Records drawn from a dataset
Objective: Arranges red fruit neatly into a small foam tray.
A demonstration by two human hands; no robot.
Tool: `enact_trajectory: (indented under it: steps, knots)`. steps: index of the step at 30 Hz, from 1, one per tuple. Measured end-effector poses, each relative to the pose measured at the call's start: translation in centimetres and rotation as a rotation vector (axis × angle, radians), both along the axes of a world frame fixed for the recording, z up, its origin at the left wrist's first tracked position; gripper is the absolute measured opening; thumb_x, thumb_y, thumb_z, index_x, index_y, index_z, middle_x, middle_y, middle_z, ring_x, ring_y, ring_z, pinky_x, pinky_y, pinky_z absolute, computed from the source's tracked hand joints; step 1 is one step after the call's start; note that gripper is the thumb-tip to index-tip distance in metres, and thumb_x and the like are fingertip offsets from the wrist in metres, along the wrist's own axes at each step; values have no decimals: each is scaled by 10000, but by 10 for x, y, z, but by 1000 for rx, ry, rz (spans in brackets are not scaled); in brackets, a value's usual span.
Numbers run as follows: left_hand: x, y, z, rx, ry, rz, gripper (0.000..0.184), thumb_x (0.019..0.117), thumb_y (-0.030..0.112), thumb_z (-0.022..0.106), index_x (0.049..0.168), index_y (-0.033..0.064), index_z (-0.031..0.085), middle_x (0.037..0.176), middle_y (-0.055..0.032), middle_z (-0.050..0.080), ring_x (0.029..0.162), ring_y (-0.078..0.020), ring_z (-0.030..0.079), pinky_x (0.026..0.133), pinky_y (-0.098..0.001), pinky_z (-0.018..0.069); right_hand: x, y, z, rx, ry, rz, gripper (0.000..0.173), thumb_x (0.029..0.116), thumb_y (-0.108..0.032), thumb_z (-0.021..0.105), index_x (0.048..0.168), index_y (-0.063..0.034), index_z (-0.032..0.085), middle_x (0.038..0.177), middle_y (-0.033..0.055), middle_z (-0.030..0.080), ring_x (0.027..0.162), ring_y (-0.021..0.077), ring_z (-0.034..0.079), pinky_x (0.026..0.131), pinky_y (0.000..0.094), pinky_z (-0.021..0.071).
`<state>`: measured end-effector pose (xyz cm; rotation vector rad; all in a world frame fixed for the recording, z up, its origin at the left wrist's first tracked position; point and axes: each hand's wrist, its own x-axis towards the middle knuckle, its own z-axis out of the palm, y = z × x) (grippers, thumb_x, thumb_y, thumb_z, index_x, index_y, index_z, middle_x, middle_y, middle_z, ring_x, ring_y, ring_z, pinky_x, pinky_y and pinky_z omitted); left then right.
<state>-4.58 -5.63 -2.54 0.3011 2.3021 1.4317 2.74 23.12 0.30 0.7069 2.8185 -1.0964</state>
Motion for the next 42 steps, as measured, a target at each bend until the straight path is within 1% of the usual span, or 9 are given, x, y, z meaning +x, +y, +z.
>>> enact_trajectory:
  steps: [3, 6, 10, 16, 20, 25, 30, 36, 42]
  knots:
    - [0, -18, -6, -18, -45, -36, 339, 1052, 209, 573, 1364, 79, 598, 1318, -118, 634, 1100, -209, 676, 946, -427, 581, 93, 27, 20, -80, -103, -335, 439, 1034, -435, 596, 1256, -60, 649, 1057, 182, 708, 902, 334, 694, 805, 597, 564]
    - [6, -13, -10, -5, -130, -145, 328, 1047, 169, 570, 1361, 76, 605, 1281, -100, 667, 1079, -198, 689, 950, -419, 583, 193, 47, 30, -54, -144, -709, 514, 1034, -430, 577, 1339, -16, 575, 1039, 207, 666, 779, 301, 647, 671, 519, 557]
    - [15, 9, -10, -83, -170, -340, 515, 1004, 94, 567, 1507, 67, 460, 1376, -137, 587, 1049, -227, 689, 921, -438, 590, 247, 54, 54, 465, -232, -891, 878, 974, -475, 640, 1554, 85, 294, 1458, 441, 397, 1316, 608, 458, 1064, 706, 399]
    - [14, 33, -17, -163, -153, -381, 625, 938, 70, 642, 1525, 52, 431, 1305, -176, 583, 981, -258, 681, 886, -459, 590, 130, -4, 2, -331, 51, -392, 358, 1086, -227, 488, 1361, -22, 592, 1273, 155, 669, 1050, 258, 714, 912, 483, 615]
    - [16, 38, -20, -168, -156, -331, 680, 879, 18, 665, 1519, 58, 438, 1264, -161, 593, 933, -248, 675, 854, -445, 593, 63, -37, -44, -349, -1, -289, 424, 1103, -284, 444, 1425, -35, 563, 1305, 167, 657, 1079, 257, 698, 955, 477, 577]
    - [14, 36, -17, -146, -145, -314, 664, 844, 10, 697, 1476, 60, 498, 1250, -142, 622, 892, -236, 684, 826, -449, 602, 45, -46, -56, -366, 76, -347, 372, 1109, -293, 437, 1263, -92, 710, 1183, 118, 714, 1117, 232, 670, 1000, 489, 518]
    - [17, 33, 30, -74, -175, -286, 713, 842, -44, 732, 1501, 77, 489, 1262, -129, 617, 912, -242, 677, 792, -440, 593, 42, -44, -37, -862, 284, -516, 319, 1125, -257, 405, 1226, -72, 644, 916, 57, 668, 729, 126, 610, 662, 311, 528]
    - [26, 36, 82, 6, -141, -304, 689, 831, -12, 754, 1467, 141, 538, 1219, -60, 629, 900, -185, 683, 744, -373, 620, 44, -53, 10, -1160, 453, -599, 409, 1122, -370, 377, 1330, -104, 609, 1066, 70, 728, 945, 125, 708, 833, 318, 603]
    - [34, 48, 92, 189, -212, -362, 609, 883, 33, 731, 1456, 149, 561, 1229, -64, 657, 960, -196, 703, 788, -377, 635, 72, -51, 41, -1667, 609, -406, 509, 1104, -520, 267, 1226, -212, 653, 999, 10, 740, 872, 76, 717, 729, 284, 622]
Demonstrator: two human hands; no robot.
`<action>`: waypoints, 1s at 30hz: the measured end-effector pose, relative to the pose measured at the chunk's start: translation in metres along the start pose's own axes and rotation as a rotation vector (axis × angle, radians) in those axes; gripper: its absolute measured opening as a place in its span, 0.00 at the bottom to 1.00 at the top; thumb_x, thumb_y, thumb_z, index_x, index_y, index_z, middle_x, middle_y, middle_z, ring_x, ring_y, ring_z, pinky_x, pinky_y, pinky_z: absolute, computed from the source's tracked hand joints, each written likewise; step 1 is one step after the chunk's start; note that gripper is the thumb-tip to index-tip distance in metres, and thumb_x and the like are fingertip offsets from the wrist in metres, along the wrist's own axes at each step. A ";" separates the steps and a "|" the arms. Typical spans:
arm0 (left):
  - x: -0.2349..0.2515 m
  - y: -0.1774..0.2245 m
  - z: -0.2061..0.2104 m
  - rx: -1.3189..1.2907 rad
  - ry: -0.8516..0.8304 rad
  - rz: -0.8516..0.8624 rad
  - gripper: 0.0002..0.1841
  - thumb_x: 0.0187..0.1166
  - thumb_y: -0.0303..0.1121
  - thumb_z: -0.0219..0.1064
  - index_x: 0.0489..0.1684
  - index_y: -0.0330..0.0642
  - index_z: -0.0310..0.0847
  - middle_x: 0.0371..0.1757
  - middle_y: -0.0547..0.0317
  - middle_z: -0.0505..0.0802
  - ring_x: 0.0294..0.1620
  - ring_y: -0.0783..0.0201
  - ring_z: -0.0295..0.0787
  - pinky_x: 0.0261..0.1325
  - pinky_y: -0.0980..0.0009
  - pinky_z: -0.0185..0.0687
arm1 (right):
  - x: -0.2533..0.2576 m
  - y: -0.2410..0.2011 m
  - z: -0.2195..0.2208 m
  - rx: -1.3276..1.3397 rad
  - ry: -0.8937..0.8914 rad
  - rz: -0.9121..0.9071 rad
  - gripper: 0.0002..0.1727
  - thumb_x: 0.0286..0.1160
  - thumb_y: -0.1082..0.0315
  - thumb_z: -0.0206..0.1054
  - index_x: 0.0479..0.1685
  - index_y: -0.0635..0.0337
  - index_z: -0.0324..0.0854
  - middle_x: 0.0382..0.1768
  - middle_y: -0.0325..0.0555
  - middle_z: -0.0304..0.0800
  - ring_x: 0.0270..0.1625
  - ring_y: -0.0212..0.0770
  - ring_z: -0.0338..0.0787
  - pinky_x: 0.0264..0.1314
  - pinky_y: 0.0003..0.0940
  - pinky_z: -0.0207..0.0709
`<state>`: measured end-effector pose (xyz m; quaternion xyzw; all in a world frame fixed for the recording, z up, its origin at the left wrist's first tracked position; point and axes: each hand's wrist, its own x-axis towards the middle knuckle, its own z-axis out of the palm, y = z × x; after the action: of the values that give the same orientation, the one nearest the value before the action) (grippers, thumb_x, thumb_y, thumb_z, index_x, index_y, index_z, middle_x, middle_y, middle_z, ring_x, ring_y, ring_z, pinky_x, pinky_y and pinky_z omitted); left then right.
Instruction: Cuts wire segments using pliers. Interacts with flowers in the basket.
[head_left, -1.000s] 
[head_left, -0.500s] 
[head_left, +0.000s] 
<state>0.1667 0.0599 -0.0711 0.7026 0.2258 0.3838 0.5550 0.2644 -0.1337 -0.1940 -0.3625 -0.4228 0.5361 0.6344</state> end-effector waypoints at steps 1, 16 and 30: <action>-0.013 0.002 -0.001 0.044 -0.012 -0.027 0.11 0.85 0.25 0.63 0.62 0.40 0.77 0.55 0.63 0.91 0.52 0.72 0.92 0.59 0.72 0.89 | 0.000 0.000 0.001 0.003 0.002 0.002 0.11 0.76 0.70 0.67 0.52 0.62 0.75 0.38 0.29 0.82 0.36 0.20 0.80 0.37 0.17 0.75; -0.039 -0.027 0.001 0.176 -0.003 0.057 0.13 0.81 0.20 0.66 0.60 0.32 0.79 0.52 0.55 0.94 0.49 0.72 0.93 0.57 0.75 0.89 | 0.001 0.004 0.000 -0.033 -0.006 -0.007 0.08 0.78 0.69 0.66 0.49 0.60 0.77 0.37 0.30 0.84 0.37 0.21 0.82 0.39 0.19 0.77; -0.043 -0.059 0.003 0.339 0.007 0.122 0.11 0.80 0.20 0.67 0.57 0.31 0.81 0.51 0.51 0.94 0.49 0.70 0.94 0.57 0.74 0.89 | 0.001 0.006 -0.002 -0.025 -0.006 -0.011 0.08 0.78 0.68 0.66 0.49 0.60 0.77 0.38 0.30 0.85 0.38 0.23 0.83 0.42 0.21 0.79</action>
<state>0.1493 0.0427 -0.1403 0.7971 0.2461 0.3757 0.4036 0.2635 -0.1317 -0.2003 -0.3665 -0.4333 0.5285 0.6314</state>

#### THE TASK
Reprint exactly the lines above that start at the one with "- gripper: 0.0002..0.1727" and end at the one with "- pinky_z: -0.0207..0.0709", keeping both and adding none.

#### SOLVED PROBLEM
  - gripper: 0.0002..0.1727
  - thumb_x: 0.0286..0.1160
  - thumb_y: -0.1082..0.0315
  - thumb_z: -0.0206..0.1054
  - index_x: 0.0479..0.1685
  - index_y: -0.0635..0.0337
  - index_z: -0.0324..0.0854
  - middle_x: 0.0382..0.1768
  - middle_y: -0.0325..0.0555
  - middle_z: -0.0304..0.0800
  - ring_x: 0.0270..0.1625
  - ring_y: -0.0212..0.0770
  - ring_z: -0.0338..0.0787
  - pinky_x: 0.0264..0.1314
  - pinky_y: 0.0003..0.0940
  - pinky_z: -0.0207..0.0709

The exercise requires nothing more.